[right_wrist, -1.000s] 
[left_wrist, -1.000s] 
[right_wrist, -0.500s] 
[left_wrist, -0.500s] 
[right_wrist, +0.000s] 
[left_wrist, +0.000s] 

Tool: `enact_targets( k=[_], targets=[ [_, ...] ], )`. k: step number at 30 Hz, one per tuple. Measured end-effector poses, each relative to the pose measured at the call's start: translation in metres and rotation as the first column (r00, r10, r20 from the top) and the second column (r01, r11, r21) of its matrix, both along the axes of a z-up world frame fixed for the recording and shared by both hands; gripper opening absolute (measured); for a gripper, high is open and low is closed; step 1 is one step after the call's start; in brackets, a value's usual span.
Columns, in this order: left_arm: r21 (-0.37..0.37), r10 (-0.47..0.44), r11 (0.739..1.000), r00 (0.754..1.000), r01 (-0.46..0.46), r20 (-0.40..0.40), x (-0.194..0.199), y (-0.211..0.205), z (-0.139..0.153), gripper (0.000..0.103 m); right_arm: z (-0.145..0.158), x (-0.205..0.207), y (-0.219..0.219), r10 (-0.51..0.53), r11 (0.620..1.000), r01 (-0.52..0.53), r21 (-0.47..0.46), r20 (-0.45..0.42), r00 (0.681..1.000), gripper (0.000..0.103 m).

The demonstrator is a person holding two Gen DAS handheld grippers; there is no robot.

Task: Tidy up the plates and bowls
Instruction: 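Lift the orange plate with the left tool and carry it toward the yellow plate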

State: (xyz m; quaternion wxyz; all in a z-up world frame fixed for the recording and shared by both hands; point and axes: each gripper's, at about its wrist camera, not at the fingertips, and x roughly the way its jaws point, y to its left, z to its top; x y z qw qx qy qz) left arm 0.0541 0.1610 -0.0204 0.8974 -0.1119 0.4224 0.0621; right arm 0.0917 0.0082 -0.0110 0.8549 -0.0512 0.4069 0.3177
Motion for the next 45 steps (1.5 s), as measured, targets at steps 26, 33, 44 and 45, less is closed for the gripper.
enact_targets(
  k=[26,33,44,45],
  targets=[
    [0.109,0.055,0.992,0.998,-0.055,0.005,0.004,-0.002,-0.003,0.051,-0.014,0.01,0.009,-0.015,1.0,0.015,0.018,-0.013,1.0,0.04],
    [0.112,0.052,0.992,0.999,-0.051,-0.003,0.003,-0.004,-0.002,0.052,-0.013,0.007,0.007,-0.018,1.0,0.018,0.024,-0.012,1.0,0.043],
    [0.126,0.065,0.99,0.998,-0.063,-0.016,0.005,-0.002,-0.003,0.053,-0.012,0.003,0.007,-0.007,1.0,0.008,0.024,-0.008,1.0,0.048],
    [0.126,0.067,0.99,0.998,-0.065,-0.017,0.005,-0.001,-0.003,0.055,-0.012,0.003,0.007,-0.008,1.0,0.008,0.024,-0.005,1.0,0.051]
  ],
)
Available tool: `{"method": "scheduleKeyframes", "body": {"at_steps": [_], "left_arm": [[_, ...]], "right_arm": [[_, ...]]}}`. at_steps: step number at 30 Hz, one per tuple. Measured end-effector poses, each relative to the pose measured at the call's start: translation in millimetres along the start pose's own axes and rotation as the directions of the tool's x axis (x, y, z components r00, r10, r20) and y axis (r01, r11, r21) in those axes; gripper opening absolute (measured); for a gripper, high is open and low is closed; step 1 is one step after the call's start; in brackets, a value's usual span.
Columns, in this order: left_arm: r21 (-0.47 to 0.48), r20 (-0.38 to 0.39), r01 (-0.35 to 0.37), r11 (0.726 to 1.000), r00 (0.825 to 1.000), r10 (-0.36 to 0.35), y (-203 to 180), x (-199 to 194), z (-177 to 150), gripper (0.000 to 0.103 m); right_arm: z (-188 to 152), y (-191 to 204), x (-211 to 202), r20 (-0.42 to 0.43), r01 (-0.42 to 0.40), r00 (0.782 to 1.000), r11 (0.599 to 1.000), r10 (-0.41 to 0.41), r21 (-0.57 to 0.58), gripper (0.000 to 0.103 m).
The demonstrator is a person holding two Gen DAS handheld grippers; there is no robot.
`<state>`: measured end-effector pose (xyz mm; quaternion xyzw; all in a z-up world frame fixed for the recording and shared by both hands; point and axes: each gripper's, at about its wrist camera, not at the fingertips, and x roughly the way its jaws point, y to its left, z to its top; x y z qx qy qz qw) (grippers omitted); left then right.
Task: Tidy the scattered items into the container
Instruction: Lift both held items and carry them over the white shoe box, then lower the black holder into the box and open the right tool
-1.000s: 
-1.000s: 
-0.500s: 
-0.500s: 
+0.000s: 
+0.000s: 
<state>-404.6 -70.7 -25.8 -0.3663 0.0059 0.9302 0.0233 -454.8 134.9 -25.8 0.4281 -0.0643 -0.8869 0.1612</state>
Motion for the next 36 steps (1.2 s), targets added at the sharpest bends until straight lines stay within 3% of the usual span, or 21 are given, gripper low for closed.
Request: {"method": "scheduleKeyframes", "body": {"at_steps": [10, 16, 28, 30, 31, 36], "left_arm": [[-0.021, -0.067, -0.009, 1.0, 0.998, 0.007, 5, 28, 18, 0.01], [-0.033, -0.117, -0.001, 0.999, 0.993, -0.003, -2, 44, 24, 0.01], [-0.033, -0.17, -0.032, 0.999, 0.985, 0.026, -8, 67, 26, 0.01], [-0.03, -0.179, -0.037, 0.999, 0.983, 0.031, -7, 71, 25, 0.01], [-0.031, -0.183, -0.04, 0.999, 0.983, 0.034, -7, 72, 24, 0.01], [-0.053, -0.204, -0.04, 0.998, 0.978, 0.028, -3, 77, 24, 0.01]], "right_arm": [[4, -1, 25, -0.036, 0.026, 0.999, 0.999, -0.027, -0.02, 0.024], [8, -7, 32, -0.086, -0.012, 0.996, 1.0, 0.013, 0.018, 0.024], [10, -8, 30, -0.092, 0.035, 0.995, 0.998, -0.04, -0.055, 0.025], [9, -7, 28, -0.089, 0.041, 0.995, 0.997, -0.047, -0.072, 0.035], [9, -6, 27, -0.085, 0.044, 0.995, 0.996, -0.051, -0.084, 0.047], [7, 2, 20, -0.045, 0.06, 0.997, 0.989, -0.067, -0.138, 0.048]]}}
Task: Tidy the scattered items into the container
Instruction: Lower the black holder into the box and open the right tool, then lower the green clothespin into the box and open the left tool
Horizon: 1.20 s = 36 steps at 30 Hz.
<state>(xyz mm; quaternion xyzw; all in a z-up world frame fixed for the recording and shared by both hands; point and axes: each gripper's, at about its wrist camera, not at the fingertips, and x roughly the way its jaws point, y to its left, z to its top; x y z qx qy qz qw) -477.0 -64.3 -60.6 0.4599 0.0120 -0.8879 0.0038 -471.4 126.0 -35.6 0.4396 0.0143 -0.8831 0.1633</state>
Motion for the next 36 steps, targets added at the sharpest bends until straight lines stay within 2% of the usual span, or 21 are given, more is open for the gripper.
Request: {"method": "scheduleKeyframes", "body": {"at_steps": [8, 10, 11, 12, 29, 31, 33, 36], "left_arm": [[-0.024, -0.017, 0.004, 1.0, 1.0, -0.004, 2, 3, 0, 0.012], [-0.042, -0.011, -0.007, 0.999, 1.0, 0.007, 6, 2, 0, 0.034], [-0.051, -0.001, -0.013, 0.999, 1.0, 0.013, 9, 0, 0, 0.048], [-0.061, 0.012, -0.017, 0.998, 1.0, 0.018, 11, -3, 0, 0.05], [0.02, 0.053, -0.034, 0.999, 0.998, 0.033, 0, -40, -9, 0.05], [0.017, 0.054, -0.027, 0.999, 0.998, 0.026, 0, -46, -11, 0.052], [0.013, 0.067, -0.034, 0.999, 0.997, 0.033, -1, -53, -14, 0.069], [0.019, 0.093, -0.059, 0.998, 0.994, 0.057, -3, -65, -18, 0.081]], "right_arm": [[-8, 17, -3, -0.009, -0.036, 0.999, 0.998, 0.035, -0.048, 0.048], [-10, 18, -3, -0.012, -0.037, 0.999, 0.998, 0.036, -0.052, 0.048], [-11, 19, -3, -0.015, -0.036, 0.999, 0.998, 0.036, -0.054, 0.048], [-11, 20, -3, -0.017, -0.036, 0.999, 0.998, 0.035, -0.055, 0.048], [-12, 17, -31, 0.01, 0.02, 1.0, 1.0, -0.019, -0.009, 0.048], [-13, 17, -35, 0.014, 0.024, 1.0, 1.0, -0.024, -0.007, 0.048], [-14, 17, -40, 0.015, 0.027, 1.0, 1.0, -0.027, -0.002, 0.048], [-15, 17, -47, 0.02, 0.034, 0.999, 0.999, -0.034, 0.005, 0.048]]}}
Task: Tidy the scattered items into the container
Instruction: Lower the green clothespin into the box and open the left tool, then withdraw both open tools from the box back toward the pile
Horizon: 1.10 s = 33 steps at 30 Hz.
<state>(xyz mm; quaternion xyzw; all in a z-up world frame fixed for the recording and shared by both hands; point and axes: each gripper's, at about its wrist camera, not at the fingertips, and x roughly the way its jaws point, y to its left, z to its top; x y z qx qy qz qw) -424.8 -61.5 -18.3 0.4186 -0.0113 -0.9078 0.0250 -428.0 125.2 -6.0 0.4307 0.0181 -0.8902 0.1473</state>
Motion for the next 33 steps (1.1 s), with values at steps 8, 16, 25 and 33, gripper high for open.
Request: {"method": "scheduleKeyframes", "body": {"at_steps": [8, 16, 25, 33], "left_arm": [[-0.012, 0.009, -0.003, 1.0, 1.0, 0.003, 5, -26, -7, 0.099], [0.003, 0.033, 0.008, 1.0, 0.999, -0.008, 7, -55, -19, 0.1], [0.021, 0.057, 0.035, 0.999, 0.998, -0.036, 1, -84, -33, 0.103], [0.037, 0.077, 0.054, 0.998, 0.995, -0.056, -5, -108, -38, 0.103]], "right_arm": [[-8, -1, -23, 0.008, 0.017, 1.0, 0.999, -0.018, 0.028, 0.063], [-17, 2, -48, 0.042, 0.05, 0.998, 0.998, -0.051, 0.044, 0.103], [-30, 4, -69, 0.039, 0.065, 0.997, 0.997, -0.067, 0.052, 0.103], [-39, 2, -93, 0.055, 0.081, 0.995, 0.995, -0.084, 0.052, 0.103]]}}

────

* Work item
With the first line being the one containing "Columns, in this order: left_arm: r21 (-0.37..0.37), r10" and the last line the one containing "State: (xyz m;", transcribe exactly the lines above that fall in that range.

* Your response
Columns, in this order: left_arm: r21 (-0.37..0.37), r10 (-0.47..0.44), r11 (0.739..1.000), r00 (0.754..1.000), r01 (-0.46..0.46), r20 (-0.40..0.40), x (-0.194..0.199), y (-0.211..0.205), z (-0.139..0.153), gripper (0.000..0.103 m); right_arm: z (-0.145..0.158), x (-0.205..0.207), y (-0.219..0.219), r10 (-0.51..0.53), r11 (0.620..1.000), r01 (-0.52..0.53), r21 (-0.47..0.46), r20 (-0.45..0.42), r00 (0.681..1.000), gripper (0.000..0.103 m).

The demonstrator is a person holding two Gen DAS handheld grippers; there is no robot.

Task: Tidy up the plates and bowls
Instruction: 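Lift the orange plate with the left tool and carry it toward the yellow plate
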
State: (xyz m; quaternion wxyz; all in a z-up world frame fixed for the recording and shared by both hands; point and axes: each gripper's, at about its wrist camera, not at the fingertips, and x roughly the way its jaws point, y to its left, z to its top; x y z qw qx qy qz) left arm 0.0541 0.1610 -0.0204 0.8974 -0.1119 0.4224 0.0621; right arm 0.0917 0.0082 -0.0110 0.8549 -0.0512 0.4069 0.3177

The output given is complete.